Une tribune pour les luttes

Association Refuges Solidaires

21 membres de Refuges Solidaires en audition libre : Halte au délit de solidarité !

Article mis en ligne le jeudi 20 janvier 2022

Depuis 2017, l’association Refuges solidaires gère un lieu d’accueil qui offre un temps de répit indispensable aux exilé.e .s ayant passé la frontière franco-italienne dans la montagne, au péril de leur vie.

En effet :

Depuis 2017, l’Etat français ne remplit pas ses obligations élémentaires en matière d’accueil d’urgence, laissant à la société civile la charge de la mise à l’abri des exilé.e.s. Des centaines de bénévoles donnent de leur temps pour accueillir, nourrir et héberger des personnes fuyant leur pays dans l’espoir d’une vie meilleure.

Depuis 2017, l’Etat français viole systématiquement, à la frontière franco-italienne, le droit à entrer sur le territoire au titre de l’asile des personnes qui sollicitent la protection de la France ou d’un autre pays européen. Il bafoue les droits fondamentaux de ces hommes, de ces femmes et des ces enfants, au mépris des traités internationaux dont il est pourtant signataire.

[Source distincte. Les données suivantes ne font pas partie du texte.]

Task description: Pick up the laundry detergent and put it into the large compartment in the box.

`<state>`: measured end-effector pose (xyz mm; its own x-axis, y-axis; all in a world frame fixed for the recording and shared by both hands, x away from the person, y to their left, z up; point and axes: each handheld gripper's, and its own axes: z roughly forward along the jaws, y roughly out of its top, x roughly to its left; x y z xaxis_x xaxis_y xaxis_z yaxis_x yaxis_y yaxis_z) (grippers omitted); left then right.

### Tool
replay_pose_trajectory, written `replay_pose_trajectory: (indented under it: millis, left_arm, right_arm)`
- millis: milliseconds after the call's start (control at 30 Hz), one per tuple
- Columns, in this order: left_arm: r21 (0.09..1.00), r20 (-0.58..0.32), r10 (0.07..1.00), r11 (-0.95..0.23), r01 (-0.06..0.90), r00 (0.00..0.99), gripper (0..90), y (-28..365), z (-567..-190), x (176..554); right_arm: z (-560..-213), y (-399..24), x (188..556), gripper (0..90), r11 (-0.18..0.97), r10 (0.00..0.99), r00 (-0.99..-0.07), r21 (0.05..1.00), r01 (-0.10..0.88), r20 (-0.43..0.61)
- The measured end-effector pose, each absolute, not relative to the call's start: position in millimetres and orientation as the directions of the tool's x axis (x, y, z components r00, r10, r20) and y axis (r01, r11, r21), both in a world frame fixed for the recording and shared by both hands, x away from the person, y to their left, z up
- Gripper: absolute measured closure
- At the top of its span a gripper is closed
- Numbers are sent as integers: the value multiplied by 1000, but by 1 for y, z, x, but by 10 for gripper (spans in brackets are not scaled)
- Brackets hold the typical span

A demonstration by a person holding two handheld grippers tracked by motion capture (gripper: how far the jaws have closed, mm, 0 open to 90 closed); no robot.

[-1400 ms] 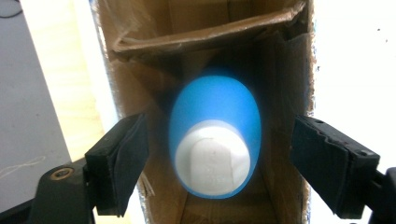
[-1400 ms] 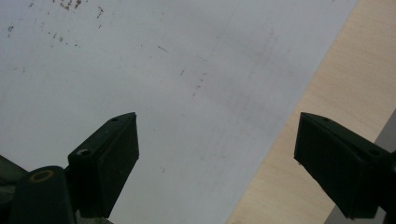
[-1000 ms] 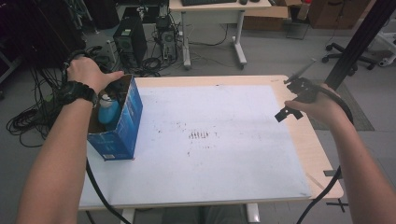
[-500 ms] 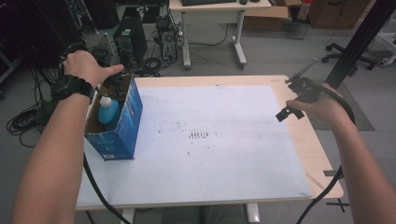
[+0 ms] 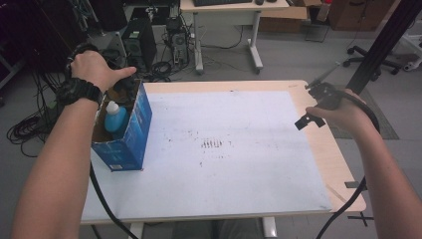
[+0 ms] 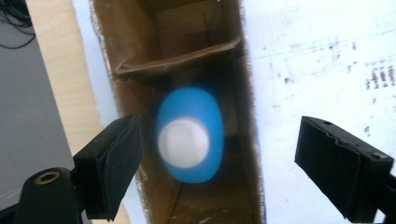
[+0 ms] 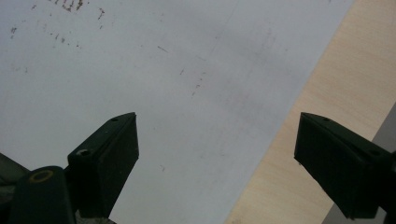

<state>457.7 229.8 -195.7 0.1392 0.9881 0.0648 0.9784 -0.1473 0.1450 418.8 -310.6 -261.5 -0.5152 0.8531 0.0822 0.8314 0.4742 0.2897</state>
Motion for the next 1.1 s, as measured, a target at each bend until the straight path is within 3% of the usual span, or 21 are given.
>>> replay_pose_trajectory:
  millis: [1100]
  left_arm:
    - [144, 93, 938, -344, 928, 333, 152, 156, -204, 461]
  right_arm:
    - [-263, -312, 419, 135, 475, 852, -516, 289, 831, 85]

Depuis 2017, l’Etat français ne respecte pas les droits fondamentaux de l’enfant et met régulièrement en danger des enfants en les refoulant à la frontière et en refusant de prendre en charge des mineurs non accompagnés se présentant sur le territoire.

Et pourtant, aujourd’hui, 21 citoyens, membres du conseil d’administration et salariés de Refuges Solidaires sont entendus par la Police Aux Frontières dans le cadre d’une enquête pour « aide à l’entrée, à la circulation et au séjour de personnes étrangères en situation irrégulière ».

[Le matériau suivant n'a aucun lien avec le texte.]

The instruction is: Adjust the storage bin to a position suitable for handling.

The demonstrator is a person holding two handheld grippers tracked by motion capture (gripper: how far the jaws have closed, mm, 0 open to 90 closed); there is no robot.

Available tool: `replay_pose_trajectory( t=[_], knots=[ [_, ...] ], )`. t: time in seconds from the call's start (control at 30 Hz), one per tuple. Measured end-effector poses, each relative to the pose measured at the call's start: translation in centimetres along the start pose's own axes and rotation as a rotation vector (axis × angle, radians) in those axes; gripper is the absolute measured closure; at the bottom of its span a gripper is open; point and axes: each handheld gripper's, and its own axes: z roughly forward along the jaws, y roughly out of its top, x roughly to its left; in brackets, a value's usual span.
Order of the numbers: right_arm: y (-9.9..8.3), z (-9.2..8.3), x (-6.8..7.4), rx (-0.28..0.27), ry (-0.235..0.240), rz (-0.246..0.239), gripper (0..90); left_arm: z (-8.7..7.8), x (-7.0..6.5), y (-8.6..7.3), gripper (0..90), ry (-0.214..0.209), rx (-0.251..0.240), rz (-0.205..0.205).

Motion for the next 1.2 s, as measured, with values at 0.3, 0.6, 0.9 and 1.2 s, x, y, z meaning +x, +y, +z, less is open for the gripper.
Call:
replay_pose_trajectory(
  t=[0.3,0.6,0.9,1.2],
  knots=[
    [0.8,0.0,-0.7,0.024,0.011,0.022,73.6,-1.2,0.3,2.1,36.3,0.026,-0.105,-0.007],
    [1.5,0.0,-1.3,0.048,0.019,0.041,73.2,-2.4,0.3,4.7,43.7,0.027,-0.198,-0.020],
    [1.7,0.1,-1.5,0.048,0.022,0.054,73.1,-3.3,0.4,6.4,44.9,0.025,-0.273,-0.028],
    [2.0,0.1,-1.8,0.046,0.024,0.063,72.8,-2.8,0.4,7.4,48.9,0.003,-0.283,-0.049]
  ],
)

A de multiples reprises, l’association Refuges Solidaires a alerté les autorités préfectorales à propos des difficultés liées au dépassement de la jauge du lieu d’hébergement, des problématiques liées aux transports, notamment en période de vacances scolaires et lors des travaux sur la ligne SNCF Briançon-Paris.
Ces difficultés ont été amplifiées par les mesures restrictives liées à la Covid 19, nécessitant que toutes les personnes soient testées avant de pouvoir emprunter un transport public.

La Préfecture n’a jamais tenu compte de nos alertes ni répondu à nos multiples appels à l’aide. Ses seules réponses ont été de doubler les effectifs des forces de l’ordre à la frontière et de demander à l’association de faire partir les gens le plus rapidement possible.

Dans ce contexte, ce sont des citoyen.n.es qui, par leur énergie et leur solidarité, pallient de façon désintéressée aux carences et irrégularités de l’Etat. Pourtant, ce sont celles et ceux qui se retrouvent suspecté.e.s d’enfreindre la loi.

Nous dénonçons et contestons cette tentative de renversement de situation et ces pratiques d’intimidation qui visent à dénigrer et à décourager les actions de citoyen.n.es guidé.e.s par des valeurs d’humanité, de solidarité et de fraternité, et qui risquent de mettre en danger des personnes vulnérables.

C’est pourquoi nous il nous semble juste et en accord avec le droit, que cette enquête préliminaire soit classée sans suite.
Nous demandons aussi que cessent les nombreuses pratiques d’intimidation à l’égard des solidaires.